**WORK REQUEST**
The answer should consist of each line from the data below that includes "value".

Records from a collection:
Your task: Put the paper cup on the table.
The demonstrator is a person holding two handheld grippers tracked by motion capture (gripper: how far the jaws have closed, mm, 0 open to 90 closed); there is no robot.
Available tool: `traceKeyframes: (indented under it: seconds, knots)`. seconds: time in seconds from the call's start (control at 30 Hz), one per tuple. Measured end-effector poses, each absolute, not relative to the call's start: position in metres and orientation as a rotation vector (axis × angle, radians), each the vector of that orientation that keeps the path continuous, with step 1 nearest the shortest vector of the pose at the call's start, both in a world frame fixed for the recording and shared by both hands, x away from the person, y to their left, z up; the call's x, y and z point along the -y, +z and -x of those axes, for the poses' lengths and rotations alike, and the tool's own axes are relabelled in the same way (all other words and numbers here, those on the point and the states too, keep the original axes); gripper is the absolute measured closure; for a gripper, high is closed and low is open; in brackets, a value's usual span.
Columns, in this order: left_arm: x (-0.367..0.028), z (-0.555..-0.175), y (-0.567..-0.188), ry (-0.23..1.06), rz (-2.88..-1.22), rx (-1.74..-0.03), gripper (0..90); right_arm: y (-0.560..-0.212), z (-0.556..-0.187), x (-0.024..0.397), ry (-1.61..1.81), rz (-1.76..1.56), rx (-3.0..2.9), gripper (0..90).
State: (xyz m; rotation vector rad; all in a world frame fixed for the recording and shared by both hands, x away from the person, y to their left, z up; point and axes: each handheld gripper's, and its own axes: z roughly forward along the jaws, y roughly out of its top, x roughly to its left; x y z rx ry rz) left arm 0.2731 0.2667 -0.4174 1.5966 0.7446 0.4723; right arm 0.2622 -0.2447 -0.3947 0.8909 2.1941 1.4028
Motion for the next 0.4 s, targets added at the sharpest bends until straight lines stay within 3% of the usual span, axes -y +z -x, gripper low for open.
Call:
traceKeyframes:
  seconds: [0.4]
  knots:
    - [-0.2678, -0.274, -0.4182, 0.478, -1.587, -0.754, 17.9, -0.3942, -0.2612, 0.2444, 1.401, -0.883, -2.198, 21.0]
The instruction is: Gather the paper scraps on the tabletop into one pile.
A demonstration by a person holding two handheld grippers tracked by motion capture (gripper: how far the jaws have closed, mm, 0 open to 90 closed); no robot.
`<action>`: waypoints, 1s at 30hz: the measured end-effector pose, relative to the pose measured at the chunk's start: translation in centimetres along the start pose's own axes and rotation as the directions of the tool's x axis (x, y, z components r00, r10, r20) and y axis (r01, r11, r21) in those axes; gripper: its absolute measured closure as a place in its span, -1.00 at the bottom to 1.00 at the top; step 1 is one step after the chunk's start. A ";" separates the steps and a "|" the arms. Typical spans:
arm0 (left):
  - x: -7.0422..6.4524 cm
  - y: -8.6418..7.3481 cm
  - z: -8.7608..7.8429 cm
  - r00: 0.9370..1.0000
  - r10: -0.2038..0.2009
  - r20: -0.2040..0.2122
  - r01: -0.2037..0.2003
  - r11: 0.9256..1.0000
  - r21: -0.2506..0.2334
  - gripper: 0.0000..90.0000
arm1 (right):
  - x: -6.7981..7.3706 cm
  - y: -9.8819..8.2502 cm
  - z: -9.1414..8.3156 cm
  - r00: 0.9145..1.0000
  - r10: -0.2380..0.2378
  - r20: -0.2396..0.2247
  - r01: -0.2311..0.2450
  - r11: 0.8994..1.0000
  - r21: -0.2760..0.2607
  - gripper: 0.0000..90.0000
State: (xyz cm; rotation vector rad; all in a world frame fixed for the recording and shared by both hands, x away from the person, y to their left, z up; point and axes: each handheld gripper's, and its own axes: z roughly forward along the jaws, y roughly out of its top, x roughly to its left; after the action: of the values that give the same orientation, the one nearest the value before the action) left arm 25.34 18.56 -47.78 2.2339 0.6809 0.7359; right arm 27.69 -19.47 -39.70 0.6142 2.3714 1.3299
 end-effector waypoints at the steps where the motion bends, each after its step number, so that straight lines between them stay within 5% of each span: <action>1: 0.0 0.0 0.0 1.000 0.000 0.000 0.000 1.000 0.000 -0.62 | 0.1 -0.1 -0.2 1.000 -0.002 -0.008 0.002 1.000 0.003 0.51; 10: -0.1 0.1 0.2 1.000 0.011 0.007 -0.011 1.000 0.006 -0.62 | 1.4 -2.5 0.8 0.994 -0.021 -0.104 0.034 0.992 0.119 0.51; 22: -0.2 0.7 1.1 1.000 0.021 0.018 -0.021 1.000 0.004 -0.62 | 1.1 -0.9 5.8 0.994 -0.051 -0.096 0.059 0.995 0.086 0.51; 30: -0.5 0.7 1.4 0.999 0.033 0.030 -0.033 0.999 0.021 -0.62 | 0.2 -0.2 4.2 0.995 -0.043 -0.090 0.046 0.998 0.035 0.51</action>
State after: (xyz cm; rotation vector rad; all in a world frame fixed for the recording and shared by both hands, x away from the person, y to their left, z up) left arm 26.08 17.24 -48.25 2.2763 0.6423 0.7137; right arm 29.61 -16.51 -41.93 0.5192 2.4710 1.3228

**RESPONSE FOR THIS EXERCISE**
Available tool: `traceKeyframes: (indented under it: seconds, knots)`. seconds: time in seconds from the call's start (control at 30 Hz), one per tuple. Measured end-effector poses, each absolute, not relative to the call's start: position in metres and orientation as a rotation vector (axis × angle, radians), each the vector of that orientation that keeps the path continuous, with step 1 nearest the shortest vector of the pose at the call's start, both in a world frame fixed for the recording and shared by both hands, x away from the person, y to their left, z up; the call's x, y and z point along the -y, +z and -x of those axes, for the poses' lengths and rotations alike, and the tool's own axes are relabelled in the same way (all other words and numbers here, those on the point and the states too, keep the original axes); gripper is the absolute measured closure; for a gripper, high is closed and low is open; in brackets, a value's usual span.
State: (xyz cm; rotation vector rad; all in a world frame fixed for the recording and shared by both hands, x away from the person, y to their left, z up; point and axes: each handheld gripper's, and its own axes: z roughly forward along the jaws, y roughly out of its top, x roughly to its left; after the action: of the values that give the same orientation, the one nearest the value before the action) left arm 25.34 18.56 -47.78 2.2339 0.6809 0.7359; right arm 27.69 -19.47 -39.70 0.6142 2.3714 1.3299

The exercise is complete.